- Born: 7 June 1890 Terrenoire, France
- Died: 14 January 1917 (aged 26)
- Military career
- Allegiance: France
- Branch: Infantry, then flying service
- Service years: 1914–1917
- Rank: Sous lieutenant
- Unit: Escadrille 56, Escadrille 38
- Awards: Légion d'honneur, Médaille militaire, Croix de Guerre

= Andre Delorme =

Sous Lieutenant Andre Jean Delorme (17 June 1890 – 14 January 1917) was a World War I flying ace credited with five confirmed aerial victories. He was wounded four times in defense of his country before being killed in action.

==Biography==

Andre Jean Delorme was born 7 June 1890 in Terrenoire, France. On 27 July 1914, he was recalled from pilot training for duty with his infantry regiment. He was wounded three times late that year, while being promoted through the ranks to Adjutant. He was returned to aviation training on 5 December 1914, receiving Military Pilot's Brevet No. 2026 on 14 June 1915.

Delorme was posted to Escadrille 56. He flew well enough to garner the Médaille Militaire on 21 February 1916. Despite flying a two-seat reconnaissance airplane, he scored his first two victories over German planes in May and June. On 10 June 1916, he became a Chevalier de la Legion d'honneur. Then, on 31 July 1916, he was wounded so severely he was evacuated to hospital.

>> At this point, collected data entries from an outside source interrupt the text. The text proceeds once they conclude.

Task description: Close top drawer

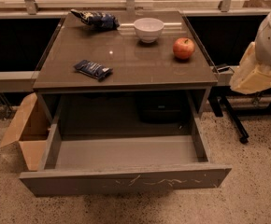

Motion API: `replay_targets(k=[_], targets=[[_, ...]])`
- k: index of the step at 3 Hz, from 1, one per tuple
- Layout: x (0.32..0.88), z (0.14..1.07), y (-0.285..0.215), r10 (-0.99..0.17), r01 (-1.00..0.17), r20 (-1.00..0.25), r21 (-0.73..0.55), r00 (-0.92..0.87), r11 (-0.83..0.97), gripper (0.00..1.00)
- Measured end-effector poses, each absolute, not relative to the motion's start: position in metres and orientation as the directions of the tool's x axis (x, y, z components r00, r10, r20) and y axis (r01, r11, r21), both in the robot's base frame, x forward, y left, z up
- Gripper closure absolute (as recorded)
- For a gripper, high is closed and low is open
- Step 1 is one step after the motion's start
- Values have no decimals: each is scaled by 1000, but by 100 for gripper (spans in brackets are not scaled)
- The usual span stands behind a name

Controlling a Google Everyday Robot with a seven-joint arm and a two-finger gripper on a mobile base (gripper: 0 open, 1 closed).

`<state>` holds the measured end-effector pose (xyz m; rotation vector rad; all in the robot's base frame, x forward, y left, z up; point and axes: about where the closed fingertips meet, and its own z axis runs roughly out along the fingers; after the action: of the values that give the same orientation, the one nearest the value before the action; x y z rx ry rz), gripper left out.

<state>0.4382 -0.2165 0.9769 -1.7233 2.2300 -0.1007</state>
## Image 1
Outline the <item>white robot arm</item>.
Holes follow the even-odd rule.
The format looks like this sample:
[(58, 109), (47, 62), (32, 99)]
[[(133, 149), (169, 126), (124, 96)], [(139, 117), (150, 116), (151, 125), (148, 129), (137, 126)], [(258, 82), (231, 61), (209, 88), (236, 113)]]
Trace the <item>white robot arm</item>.
[(230, 88), (243, 94), (271, 88), (271, 11), (260, 24), (255, 40), (249, 44), (233, 73)]

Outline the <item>cream gripper fingers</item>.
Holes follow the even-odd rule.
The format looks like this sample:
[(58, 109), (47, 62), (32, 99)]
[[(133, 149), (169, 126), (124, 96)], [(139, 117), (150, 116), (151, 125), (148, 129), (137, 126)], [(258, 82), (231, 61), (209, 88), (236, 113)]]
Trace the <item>cream gripper fingers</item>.
[(271, 88), (271, 66), (257, 61), (254, 42), (247, 47), (229, 85), (232, 91), (242, 94), (252, 94)]

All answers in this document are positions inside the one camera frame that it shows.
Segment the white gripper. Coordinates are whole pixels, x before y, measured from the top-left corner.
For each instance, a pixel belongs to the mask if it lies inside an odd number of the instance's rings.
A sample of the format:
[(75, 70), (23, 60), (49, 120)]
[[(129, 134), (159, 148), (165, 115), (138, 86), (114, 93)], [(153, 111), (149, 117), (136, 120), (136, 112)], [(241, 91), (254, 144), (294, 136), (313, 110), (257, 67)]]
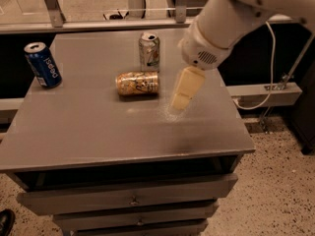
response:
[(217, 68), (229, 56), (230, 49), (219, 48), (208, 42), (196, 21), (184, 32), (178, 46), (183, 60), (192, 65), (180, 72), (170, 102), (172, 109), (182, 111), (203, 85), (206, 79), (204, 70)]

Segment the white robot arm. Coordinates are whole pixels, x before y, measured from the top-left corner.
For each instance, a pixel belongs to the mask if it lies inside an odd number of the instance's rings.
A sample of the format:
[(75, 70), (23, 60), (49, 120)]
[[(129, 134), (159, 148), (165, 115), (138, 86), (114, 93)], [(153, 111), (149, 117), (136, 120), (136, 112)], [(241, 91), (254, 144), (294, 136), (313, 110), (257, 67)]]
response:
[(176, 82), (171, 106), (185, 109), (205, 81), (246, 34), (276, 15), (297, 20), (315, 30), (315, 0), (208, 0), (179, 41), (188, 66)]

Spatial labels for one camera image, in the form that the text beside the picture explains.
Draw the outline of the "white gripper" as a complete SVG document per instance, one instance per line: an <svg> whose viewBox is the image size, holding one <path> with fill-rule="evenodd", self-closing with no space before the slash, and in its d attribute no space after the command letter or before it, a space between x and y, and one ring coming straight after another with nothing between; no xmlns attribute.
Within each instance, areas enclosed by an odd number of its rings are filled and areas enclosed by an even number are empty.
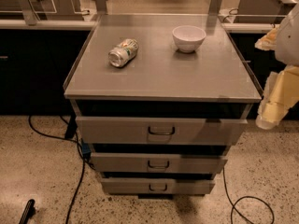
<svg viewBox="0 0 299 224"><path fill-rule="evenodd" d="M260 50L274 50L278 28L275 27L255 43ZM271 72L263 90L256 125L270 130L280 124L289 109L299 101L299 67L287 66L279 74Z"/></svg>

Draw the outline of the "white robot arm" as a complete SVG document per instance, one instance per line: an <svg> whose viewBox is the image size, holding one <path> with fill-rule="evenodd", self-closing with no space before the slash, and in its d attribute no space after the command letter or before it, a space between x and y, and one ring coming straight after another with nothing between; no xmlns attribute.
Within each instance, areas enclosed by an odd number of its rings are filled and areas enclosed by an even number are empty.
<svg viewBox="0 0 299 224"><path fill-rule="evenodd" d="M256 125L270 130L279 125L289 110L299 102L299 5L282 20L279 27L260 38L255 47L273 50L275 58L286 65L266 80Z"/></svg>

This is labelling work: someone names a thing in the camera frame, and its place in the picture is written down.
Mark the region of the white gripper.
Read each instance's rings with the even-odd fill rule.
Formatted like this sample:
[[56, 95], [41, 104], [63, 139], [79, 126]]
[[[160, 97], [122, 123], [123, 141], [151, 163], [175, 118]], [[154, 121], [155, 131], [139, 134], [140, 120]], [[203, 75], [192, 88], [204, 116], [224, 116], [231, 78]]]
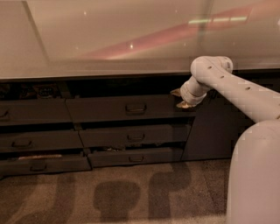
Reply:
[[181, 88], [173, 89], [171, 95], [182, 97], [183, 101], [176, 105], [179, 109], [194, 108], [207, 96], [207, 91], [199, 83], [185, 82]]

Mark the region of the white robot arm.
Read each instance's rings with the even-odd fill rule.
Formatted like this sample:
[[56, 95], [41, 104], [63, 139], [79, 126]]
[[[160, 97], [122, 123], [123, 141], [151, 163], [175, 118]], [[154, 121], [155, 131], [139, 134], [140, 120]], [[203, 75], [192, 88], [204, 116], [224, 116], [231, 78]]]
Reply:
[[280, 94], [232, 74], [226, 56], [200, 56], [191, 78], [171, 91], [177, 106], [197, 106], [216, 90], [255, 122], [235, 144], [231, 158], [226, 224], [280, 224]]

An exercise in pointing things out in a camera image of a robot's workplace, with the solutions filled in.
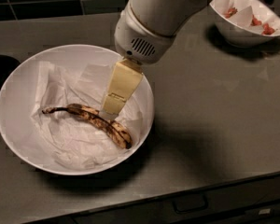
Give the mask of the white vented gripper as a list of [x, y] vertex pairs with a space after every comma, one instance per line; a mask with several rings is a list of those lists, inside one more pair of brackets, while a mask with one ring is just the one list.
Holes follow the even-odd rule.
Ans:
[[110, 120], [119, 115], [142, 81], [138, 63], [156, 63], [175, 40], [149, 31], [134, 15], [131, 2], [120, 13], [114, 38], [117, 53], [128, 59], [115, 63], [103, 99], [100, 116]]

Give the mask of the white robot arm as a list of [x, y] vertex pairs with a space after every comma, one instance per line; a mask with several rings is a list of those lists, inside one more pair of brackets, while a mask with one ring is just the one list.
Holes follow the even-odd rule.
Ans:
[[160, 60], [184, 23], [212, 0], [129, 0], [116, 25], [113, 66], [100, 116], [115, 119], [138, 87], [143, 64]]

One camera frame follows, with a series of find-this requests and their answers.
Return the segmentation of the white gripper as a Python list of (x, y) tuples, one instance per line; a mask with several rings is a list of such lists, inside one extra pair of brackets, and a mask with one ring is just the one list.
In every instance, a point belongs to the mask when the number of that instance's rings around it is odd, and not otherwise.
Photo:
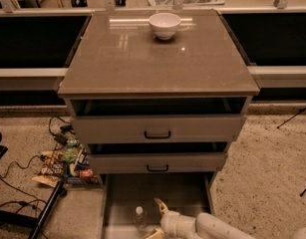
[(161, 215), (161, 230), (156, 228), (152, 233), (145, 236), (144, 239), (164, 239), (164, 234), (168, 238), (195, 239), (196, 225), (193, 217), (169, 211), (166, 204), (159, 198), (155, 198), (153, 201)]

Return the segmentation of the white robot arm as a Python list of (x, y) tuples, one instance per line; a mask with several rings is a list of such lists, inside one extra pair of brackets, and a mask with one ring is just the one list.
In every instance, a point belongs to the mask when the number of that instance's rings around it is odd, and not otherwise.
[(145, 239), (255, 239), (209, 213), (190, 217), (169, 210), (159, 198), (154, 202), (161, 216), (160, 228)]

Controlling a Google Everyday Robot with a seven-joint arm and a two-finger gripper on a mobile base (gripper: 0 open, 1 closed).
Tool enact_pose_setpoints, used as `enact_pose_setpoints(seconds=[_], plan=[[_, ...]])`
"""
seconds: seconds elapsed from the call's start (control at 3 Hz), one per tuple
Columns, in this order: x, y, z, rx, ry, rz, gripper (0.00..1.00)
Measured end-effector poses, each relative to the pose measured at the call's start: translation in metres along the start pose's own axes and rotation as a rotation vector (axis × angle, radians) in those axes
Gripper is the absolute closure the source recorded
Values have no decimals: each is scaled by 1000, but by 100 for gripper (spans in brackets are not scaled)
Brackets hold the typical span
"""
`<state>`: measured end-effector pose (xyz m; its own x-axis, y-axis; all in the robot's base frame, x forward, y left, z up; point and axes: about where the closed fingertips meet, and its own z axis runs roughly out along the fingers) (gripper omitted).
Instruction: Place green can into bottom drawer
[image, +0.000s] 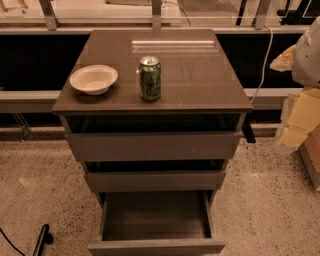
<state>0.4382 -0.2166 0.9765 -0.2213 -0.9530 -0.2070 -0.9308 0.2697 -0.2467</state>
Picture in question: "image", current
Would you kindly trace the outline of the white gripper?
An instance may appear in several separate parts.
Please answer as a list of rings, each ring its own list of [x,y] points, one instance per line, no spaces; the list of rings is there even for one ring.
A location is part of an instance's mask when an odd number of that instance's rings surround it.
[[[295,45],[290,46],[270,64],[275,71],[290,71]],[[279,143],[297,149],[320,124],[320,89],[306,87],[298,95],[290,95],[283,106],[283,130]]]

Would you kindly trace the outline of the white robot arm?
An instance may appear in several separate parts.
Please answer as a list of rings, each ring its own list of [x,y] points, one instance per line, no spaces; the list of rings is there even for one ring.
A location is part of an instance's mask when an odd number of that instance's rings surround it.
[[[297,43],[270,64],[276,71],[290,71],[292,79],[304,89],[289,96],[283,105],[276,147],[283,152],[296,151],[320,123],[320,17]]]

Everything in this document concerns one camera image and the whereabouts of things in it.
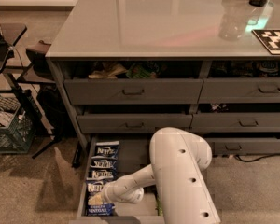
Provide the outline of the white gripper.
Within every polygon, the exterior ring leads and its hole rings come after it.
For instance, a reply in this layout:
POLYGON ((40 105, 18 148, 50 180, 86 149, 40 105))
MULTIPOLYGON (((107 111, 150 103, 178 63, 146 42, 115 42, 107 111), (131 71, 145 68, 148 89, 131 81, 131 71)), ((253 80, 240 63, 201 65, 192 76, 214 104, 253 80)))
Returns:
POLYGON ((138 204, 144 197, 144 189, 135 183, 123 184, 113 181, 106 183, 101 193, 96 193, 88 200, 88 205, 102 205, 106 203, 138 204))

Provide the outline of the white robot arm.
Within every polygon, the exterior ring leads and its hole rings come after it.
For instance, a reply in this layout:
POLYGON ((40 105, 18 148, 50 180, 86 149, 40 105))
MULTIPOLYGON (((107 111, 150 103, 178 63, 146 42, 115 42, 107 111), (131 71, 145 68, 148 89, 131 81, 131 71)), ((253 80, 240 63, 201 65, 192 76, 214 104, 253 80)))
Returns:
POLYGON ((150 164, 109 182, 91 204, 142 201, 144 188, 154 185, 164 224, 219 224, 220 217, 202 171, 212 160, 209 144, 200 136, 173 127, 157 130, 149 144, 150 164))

After recuperating, Delorme returned to duty with Escadrille 38. Now equipped with a fighter, he scored victories on 26 November and 21 December 1916. On 5 January 1917, he shot down his fifth German plane. Nine days later, he was killed in action.

==Citations of awards==
Médaille Militaire

"Adjudant of Escadrille C56, pilot of remarkable audacity and sangfroid. His missions instantly and with great initiative and then executes them with remarkable energy. On 6 February 1916, he descended to 700 meters to bomb an important station where he caused an explosion and a fire. He flew more than an hour in the clouds completely lost in enemy territory, but succeeded to land in our lines as his fuel gave out."

Légion d'Honneur

"Sous Lieutenant of Escadrille C56 distinguished himself by his brilliant conduct in the infantry, fighting at the start of the war during which he was wounded twice. As an airplane pilot, he has continued to demonstrate bravery. On 28 May 1916, after having executed a bombardment, he was attacked by a German scout which he downed, returning to the Escadrille with his plane riddled by bullets.